- _The data_
========

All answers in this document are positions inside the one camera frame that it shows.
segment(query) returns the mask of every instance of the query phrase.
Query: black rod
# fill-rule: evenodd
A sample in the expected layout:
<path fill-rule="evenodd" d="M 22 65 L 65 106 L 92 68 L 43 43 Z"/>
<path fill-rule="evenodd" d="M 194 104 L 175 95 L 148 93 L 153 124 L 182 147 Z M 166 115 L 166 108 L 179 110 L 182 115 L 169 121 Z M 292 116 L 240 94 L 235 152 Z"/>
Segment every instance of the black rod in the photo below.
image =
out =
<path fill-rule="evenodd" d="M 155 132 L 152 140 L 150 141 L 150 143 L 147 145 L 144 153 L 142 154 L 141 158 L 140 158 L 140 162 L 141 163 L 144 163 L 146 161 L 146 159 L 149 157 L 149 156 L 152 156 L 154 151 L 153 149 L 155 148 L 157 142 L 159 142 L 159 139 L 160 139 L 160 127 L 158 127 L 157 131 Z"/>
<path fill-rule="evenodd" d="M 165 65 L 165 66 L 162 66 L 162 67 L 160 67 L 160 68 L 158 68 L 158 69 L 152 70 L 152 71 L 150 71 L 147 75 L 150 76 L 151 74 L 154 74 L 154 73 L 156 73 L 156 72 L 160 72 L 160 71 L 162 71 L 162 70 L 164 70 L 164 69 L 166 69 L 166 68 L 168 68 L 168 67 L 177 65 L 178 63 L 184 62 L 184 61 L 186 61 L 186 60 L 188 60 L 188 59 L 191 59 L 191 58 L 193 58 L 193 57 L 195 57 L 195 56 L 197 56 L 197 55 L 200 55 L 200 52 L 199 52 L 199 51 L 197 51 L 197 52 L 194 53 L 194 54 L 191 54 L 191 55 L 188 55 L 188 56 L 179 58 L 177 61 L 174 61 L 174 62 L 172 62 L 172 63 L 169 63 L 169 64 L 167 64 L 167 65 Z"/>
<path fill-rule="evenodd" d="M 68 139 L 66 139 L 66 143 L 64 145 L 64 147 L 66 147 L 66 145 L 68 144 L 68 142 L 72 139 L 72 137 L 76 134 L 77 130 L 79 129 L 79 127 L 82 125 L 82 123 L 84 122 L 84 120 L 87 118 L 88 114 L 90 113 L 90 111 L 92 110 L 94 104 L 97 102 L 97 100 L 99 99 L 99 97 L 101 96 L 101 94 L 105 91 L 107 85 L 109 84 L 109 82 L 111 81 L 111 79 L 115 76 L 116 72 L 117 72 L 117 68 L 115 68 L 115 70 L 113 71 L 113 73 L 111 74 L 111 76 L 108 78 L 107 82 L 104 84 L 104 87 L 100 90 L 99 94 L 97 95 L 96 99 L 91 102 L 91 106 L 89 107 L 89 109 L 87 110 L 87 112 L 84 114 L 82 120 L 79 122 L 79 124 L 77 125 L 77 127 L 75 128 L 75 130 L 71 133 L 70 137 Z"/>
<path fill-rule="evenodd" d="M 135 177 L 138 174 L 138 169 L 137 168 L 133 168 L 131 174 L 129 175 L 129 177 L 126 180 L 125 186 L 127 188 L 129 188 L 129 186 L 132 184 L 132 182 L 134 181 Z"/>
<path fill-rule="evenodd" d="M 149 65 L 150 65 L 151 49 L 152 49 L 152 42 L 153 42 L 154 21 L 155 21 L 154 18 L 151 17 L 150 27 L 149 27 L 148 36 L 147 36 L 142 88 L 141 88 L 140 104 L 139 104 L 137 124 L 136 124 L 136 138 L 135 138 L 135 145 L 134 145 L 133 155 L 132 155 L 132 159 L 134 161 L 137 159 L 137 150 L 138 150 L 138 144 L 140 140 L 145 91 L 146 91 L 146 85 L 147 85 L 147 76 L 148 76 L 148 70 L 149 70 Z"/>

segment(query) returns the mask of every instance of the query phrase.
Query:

========

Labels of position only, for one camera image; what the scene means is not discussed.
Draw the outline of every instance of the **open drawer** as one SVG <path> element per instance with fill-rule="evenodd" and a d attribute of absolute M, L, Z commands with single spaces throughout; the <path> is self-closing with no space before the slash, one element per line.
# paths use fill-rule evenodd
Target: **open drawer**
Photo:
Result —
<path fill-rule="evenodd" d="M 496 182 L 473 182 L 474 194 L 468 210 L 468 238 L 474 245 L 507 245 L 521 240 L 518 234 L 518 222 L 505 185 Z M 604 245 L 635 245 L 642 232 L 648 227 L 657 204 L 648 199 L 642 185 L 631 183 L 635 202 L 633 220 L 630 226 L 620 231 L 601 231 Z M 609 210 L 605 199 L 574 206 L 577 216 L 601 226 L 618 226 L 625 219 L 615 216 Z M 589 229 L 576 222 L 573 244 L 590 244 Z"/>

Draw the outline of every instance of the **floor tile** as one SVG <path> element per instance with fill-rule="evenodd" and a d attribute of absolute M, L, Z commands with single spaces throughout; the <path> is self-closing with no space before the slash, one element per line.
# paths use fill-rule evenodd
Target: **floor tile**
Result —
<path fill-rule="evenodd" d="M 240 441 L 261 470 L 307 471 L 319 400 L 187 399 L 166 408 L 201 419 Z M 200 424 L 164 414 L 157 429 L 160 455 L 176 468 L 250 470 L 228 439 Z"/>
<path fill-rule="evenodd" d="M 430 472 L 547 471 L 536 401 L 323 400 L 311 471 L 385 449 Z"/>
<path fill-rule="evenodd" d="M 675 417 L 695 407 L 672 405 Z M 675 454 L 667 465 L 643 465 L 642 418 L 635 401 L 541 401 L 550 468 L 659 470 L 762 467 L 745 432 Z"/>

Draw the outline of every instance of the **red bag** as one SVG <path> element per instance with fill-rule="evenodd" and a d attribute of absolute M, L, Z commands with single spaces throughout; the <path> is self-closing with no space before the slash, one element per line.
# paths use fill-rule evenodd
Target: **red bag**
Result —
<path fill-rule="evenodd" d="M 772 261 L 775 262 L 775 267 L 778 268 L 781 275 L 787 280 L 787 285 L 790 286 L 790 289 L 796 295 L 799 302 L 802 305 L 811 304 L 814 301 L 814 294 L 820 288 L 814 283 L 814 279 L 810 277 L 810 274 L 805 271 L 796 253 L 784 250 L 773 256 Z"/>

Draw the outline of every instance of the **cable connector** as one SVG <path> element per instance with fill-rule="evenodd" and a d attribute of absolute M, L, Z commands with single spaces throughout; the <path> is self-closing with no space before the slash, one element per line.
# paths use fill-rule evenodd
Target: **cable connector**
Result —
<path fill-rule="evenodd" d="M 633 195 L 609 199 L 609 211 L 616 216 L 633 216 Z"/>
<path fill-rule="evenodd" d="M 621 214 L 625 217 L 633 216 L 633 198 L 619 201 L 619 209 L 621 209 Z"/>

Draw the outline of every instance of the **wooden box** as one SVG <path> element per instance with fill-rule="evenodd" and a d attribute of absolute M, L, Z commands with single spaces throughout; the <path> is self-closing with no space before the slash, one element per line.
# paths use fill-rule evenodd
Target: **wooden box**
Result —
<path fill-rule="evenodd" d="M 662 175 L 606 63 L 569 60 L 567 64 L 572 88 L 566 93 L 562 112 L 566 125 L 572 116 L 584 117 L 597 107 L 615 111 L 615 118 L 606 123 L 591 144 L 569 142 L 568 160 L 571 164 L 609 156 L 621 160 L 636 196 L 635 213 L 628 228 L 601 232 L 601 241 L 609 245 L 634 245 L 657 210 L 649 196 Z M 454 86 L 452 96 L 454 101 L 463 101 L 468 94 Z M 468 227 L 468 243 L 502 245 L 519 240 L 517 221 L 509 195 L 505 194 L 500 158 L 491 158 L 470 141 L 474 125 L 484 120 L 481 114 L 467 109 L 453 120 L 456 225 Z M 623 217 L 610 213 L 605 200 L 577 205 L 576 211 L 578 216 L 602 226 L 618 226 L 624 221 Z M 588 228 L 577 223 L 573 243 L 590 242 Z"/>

========

- _Your instructions_
Among the records, find each line where the word "Target" occurs, and copy it.

- _Output of the exercise_
Target: **open drawer**
Target: **floor tile**
Target: **red bag**
Target: **cable connector**
Target: **wooden box**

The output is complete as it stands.